Le sentiment global qui ressort de cet ouvrage est une asymétrie et une articulation problématique entre les deux grandes parties, que l’auteure explique avoir élaborées en partie séparément. La première partie est stimulante et novatrice, tant pour celui ou celle qui s’intéresse à la phénoménologie que pour la question de l’alimentation. Cette thématique a peu été abordée en philosophie et encore moins en philosophie politique. L’apport est donc réel. L’insistance de l’auteure sur la dimension matérielle et expérientielle de la nourriture, dans toutes ses implications, jusqu’à l’autre bout du monde, est tout-à-fait juste et pertinente. Par contre la seconde partie souffre de deux limites importantes. La première est que l’on peut se demander s’il est possible de tirer une philosophie politique complète de l’analyse d’une seule activité humaine : la nourriture. Transports, habitat, circuits de production, information, évolution de l’économie ou des villes depuis plusieurs décennies ne sont pas plus évoquées que le sport ou l’éducation. L’habiter est bien évoqué, mais de manière beaucoup plus vague. Nous sommes loin des débats autour de la durabilité des territoires, du métabolisme urbain et autres notions essentielles pour saisir ce qui se joue autour de l’écologie. L’empreinte écologique d’une ville ne tient pas seulement au caractère carné de l’alimentation. Si l’on sent bien l’orientation générale de l’auteure en matière de nourriture, le lecteur sera bien en peine de matérialiser ce à quoi elle fait référence en matière d’habiter. Le pouvoir évocateur ou paradigmatique des nourritures connaît des limites.
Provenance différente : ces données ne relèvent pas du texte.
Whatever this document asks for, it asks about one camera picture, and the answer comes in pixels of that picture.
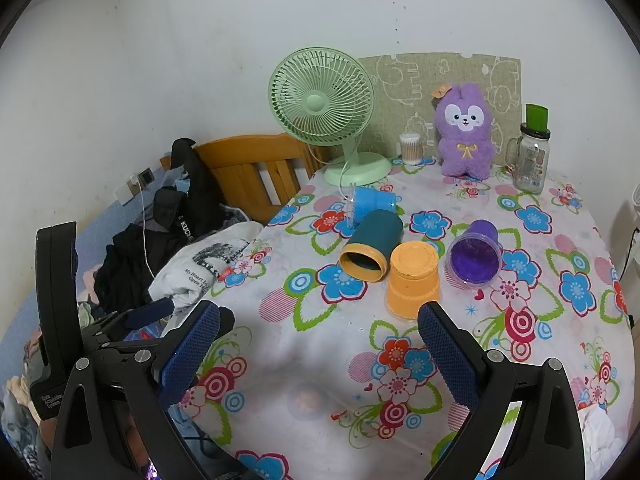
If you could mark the beige printed board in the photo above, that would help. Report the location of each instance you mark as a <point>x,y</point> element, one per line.
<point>400,85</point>

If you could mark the teal cup with yellow rim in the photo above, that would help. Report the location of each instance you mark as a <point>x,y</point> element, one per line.
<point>378,230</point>

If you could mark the green desk fan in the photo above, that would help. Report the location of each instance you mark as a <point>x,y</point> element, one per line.
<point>315,102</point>

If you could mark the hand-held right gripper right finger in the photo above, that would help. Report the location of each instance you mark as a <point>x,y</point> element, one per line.
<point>450,355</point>

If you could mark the blue cup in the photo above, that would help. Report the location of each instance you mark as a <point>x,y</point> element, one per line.
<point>375,200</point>

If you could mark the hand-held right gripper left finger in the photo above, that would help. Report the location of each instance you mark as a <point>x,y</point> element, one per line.
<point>187,355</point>

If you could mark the white printed shirt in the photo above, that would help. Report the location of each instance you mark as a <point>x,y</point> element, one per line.
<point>200,265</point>

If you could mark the purple plush bunny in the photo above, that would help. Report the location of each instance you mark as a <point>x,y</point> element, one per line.
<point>462,152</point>

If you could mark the light blue cloth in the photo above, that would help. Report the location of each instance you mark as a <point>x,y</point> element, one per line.
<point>181,186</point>

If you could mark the dark cloth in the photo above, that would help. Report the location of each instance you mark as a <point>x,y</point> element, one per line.
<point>125,265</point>

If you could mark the grey wall socket panel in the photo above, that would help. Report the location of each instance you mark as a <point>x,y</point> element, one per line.
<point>146,176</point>

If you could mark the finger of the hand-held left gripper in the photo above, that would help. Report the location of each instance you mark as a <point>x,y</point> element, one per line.
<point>228,321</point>
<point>150,311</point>

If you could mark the wooden chair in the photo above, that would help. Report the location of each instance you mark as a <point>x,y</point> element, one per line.
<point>250,172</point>

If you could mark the pile of clothes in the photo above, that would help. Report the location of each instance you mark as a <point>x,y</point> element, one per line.
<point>20,410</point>

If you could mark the glass mug jar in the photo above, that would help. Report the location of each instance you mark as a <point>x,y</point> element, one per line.
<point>532,170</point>

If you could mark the black bag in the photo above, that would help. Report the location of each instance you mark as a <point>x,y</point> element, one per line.
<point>192,210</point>

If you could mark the purple cup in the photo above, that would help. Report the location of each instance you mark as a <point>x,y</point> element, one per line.
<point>475,260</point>

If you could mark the orange cup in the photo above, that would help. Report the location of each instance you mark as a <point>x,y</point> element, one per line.
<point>412,280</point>

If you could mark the cotton swab container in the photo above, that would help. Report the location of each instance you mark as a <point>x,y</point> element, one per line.
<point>410,150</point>

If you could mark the floral tablecloth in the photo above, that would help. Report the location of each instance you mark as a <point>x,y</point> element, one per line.
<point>310,340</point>

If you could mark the green plastic cup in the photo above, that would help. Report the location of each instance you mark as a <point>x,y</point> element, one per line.
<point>536,117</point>

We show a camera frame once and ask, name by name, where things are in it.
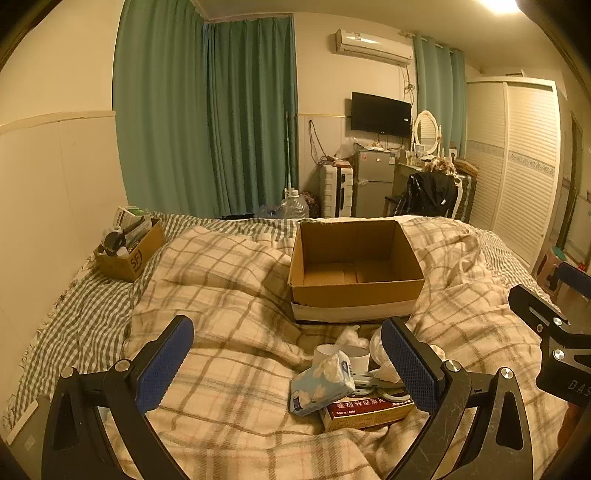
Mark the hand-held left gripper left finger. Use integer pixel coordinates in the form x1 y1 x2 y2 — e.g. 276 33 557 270
41 315 195 480

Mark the wide green curtain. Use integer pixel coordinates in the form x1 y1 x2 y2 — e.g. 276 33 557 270
204 15 299 220
112 0 209 219

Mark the white plastic wrapper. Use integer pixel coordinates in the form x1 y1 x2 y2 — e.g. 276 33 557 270
368 329 403 385

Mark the clear plastic bag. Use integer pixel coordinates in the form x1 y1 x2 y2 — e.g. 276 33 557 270
333 136 357 160

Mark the green gingham bedsheet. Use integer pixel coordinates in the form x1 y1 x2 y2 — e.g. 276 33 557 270
0 211 303 432

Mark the white paper cup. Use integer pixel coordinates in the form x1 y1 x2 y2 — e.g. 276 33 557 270
313 344 345 371
344 347 372 373

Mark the white suitcase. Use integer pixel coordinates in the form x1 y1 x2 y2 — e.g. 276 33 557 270
318 163 356 219

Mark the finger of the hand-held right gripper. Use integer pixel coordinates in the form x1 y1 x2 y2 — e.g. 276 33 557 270
508 285 591 365
556 262 591 292

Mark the beige plaid blanket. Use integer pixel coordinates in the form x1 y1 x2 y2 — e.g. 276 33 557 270
95 216 568 480

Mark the red medicine box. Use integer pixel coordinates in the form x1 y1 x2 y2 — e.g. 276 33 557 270
320 395 415 433

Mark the black round tape roll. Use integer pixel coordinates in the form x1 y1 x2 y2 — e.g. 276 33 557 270
104 229 126 256

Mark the blond wig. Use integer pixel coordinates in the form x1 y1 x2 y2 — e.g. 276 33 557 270
426 156 457 175

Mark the narrow light teal curtain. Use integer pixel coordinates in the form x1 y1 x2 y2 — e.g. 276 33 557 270
412 36 467 155

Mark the small cardboard box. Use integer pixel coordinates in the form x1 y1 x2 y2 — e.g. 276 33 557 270
93 216 166 283

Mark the white air conditioner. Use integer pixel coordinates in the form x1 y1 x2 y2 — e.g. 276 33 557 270
333 28 414 66

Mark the black wall television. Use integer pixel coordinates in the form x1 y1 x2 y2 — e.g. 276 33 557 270
350 91 413 138

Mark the grey flat board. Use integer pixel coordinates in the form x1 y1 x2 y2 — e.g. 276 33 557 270
4 394 52 463

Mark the green white carton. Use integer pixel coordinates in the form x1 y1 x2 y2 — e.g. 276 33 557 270
113 206 149 228

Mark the vanity table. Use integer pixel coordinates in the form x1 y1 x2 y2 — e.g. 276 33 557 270
385 161 428 216

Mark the large open cardboard box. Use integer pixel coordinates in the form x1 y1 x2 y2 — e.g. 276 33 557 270
287 220 426 324

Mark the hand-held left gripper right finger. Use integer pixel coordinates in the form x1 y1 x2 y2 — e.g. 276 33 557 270
381 316 539 480

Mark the white oval vanity mirror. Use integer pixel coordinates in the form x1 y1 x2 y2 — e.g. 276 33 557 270
412 110 443 156

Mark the ceiling light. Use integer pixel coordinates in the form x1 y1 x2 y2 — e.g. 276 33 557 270
475 0 528 14

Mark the small grey fridge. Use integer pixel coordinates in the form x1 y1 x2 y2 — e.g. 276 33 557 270
353 148 397 218

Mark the hanging wall cable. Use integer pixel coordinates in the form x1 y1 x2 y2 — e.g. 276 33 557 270
307 119 325 163

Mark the clear water jug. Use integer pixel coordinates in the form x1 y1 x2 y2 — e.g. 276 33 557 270
281 186 310 220

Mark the crumpled white tissue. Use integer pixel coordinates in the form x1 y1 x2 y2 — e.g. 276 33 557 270
334 325 371 350

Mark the white louvred wardrobe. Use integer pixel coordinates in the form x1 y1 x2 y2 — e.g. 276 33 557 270
464 77 570 274

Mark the blue floral tissue pack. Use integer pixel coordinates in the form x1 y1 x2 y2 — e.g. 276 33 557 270
290 349 356 417

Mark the black jacket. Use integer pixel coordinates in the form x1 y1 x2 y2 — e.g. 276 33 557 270
398 171 459 217

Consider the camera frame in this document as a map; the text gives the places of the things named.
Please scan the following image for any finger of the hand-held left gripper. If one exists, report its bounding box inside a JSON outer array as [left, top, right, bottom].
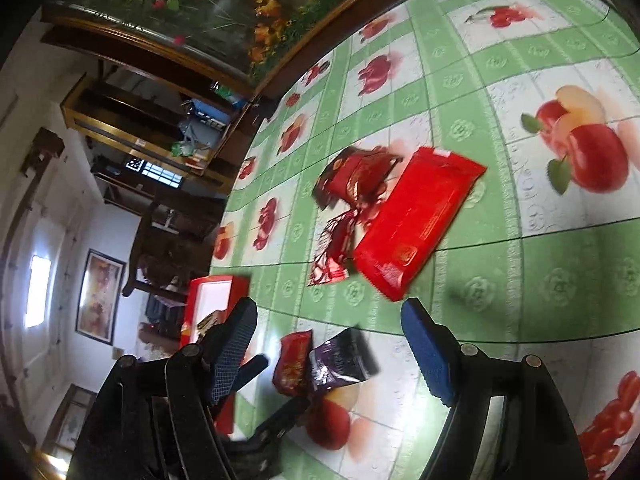
[[247, 395, 312, 443], [234, 354, 269, 393]]

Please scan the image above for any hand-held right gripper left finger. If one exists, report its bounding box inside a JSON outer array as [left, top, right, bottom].
[[75, 297, 258, 480]]

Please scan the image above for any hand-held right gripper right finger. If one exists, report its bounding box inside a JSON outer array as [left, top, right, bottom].
[[400, 297, 591, 480]]

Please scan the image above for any small red gold snack packet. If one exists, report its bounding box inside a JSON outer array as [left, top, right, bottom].
[[272, 330, 315, 395]]

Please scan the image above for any red box with white inside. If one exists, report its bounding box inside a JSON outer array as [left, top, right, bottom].
[[177, 275, 251, 436]]

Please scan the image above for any dark purple snack packet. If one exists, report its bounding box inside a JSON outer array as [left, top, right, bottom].
[[307, 327, 380, 393]]

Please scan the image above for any large red snack packet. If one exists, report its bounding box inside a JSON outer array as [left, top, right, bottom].
[[352, 146, 488, 303]]

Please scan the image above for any red white patterned snack packet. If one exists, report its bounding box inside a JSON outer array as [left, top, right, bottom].
[[307, 207, 363, 287]]

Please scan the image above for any dark red snack packet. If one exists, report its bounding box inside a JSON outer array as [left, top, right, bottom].
[[312, 147, 403, 211]]

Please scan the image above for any green checked fruit tablecloth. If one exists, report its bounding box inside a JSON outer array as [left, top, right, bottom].
[[207, 0, 640, 480]]

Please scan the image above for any carved wooden chair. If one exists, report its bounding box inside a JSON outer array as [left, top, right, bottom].
[[122, 195, 226, 301]]

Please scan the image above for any barred window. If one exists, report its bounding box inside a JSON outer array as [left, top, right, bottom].
[[125, 157, 183, 191]]

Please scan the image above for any rectangular bright light panel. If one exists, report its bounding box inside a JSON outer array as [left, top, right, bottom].
[[25, 255, 52, 328]]

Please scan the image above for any dark wooden cabinet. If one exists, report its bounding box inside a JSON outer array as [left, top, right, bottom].
[[40, 5, 441, 196]]

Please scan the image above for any red framed wall picture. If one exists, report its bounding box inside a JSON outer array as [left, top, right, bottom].
[[75, 248, 126, 346]]

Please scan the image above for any brown framed wall picture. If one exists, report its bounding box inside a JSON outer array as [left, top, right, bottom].
[[42, 385, 98, 453]]

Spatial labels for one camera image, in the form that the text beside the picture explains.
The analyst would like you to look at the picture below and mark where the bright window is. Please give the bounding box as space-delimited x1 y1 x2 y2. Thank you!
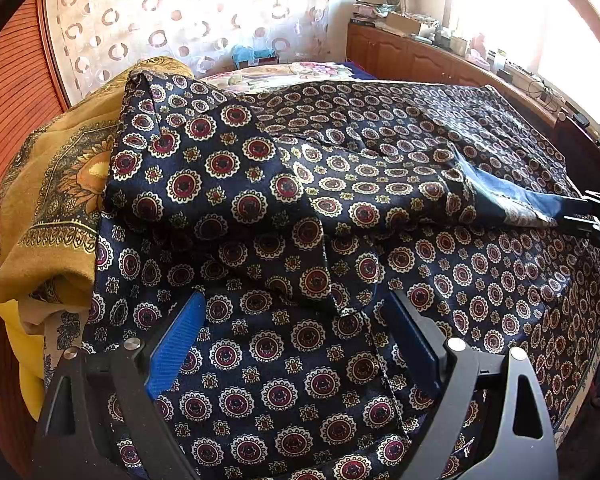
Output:
442 0 600 131

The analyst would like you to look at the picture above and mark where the gold patterned cloth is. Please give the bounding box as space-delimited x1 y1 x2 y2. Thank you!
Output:
0 55 196 311

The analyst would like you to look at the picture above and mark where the navy medallion-print shirt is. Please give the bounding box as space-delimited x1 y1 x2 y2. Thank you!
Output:
82 70 600 480

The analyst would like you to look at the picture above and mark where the floral quilt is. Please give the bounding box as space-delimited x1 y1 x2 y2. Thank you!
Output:
200 60 353 93

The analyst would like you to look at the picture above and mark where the wooden slatted wardrobe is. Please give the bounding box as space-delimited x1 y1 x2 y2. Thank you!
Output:
0 0 78 480

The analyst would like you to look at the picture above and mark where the blue-white floral sheet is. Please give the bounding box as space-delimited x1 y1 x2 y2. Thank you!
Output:
42 280 600 448

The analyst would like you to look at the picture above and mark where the wooden cabinet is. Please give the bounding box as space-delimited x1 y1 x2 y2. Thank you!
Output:
346 20 600 161

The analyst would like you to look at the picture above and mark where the white circle-patterned curtain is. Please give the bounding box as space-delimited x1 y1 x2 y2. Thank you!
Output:
42 0 336 106

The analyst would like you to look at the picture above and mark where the navy bed sheet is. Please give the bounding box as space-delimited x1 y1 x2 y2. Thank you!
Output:
342 59 376 81

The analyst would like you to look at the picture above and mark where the black cable tangle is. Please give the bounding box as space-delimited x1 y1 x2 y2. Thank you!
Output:
527 77 563 106

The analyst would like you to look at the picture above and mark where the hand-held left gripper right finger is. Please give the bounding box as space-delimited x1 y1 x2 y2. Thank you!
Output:
380 289 560 480

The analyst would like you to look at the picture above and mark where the cardboard box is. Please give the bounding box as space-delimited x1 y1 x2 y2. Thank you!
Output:
385 11 423 36

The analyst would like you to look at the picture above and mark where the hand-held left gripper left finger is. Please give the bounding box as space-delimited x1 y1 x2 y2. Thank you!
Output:
30 290 207 480

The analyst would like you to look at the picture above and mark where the blue plastic bag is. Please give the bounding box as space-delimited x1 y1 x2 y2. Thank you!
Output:
230 42 276 68
La seconde limite est que la dimension matérielle semble avoir disparu. « L’industrie » tant dénoncée n’est pas incarnée, elle n’est pas faite de firmes, de lobbies, de publicité ; le régime carné et ses implications semblent n’être que le résultat d’un pacte social malheureux entre humains, qui a exclu les animaux. La boulimie ou l’obésité mises en évidence dans la première partie n’ont pas de cause précise. Pourtant le régime carné a une histoire, celle de la surproduction de viande à écouler quelques années après la guerre, par exemple. Le propos souvent abstrait contraste avec la première partie qui partait à la rencontre du concret. Certes l’auteure évoque certains mouvements sociaux et les villes en transition, mais jamais leurs difficultés ni les obstacles rencontrés, avec ce résultat que la plus grande partie des débats qui agitent l’écologie politique ne sont pas évoqués. Les débats autour du développement, du progrès, bref ce qui fait l’essentiel de la conflictualité autour de la question écologique apparaît très peu. Les élites n’auraient donc besoin que d’être mieux informées, et tout changera ? Comme j’ai pu l’écrire ailleurs, la troisième assemblée proposée par Dominique Bourg n’a pas beaucoup de chances de changer la donne, tant que l’espace public reste aussi éloigné des idéaux mis en avant par Corine Pelluchon, cet écart ayant été en grande partie théorisé par des auteurs comme Jean Baudrillard ou John K. Galbraith, dont il n’est pas fait mention. Corine Pelluchon souligne que le libéralisme se distingue du capitalisme, et semble trouver que cette distinction suffit pour ne plus parler que du libéralisme, comme si la question était réglée. La réalité vécue, phénoménologiquement, par les individus, humains ou non, est assez différente. Marx dirait qu’il est précisément dans la nature du libéralisme de tenir des discours formellement sans faille, avec lesquels on ne peut qu’être d’accord, tout en ne tenant pas compte des rapports de force réels. Est-ce rédhibitoire ? Non, mais le lecteur informé attendait un peu plus de profondeur, voire de nouveauté, et le lecteur critique, un peu moins d’idéalisme. Le lecteur néophyte peut néanmoins trouver dans cette seconde partie des pistes et des références utiles pour structurer sa réflexion sur la thématique.